A view into Wildcat Canyon on a recnet hike. PHoto Misi Ballard
Wildcat Canyon Call to Action
Protecting and restoring Wildcat Canyon is Wild Connections’ highest restoration priority. Wild Connections is advocating for increased funding and manpower for the Forest Service’s South Park and South Platte Ranger Districts to address the growing problem of illegal motorized use in Wildcat Canyon. Wild Connections can help the Forest Service to install permanent secure closures to block access to the illegal tracks, to educate the riding public about legal recreation options, and to restore areas damaged by illegal use.
The South Platte River, between Lake George and Cheesman Reservoirs, cuts a 1,200 foot deep gorge east of Lost Creek Wilderness known as Wildcat Canyon. This 7.3 mile stretch of the South Platte River was largely spared in the devastating 2002 Hayman Fire and is now one of the few healthy habitats in the Hayman burn area for large game mammals, birds of prey, migrating songbirds, and wild trout.

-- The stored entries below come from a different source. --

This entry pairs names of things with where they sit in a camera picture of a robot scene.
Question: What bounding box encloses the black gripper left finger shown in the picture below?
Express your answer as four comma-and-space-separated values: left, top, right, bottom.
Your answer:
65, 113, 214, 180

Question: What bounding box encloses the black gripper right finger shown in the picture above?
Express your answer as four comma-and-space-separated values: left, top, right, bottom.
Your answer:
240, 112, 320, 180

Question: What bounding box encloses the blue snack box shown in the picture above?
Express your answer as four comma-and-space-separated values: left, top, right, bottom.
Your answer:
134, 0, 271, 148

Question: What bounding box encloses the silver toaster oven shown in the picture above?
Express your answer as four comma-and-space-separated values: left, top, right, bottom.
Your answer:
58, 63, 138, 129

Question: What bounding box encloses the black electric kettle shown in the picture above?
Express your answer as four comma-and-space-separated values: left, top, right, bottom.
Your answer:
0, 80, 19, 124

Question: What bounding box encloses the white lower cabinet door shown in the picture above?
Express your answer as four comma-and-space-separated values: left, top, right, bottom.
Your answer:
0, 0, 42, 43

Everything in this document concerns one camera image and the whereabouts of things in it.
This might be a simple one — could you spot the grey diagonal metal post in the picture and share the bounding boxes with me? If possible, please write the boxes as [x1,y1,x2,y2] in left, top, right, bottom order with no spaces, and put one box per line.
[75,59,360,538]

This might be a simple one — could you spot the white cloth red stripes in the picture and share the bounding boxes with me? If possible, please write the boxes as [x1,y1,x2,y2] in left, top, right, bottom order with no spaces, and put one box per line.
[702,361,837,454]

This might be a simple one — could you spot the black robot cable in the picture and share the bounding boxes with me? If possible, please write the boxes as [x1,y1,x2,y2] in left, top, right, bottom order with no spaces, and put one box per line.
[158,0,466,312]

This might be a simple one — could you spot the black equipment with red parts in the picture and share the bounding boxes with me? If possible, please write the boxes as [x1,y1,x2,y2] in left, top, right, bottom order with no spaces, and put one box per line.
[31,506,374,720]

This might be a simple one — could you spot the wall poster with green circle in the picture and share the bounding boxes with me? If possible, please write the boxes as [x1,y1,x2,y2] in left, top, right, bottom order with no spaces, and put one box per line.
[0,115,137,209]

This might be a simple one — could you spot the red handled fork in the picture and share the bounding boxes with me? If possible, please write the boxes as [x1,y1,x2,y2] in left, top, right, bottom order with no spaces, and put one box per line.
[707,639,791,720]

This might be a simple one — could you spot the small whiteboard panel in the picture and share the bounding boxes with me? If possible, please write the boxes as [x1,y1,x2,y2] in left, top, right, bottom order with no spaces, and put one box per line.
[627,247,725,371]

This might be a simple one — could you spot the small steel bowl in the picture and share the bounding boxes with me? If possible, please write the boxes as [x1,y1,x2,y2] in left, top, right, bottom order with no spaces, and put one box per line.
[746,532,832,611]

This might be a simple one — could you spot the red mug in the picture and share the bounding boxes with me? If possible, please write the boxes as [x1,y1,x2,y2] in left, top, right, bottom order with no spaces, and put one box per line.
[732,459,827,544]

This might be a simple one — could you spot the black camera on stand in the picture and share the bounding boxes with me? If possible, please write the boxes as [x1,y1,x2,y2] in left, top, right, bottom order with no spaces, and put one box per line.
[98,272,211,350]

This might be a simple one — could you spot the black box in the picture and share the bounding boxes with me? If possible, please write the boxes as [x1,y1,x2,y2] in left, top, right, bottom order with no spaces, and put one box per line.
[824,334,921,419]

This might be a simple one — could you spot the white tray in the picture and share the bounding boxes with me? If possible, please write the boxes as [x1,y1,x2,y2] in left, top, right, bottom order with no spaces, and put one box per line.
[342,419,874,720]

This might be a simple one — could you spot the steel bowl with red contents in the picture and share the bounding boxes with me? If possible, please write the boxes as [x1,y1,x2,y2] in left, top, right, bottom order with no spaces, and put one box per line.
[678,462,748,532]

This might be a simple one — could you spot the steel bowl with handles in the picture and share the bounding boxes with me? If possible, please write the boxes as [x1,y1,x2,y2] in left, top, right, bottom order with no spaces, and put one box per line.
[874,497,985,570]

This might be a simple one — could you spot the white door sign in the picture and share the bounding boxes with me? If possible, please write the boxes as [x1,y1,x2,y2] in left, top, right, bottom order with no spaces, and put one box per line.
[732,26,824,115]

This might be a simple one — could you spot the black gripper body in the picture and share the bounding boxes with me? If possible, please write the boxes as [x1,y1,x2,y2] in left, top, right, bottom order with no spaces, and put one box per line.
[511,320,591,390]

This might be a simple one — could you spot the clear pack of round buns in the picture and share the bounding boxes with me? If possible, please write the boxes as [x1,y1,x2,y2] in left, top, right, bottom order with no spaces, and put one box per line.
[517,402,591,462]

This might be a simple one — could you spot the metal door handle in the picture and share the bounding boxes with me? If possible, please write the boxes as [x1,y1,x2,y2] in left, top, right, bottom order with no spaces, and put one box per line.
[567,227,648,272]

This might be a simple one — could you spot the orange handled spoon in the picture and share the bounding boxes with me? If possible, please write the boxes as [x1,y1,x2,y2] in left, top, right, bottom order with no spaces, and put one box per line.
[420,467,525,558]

Rampant illegal OHV activity traveling on long-closed roads on both the east and west sides of the canyon and vehicles riding in the South Platte River and Tarryall Creek continues. Vehicles of all sizes are causing deep erosion on the closed roads, creating new illegal tracks across the hillsides, and damaging the delicate streambeds of the South Platte River and Tarryall Creek. The noise and air pollution associated with this illegal travel has tremendous negative impacts on area wildlife.
Wild Connections is working with other stakeholders to devise a permanent solution. It will take several years and concerted action but the future of Wildcat Canyon is at stake.
The S Platte River in Wildcat Canyon. Photo Curt Nimz
ATV in S. Platte River, Oct 2017. Photo Jim Lockhart.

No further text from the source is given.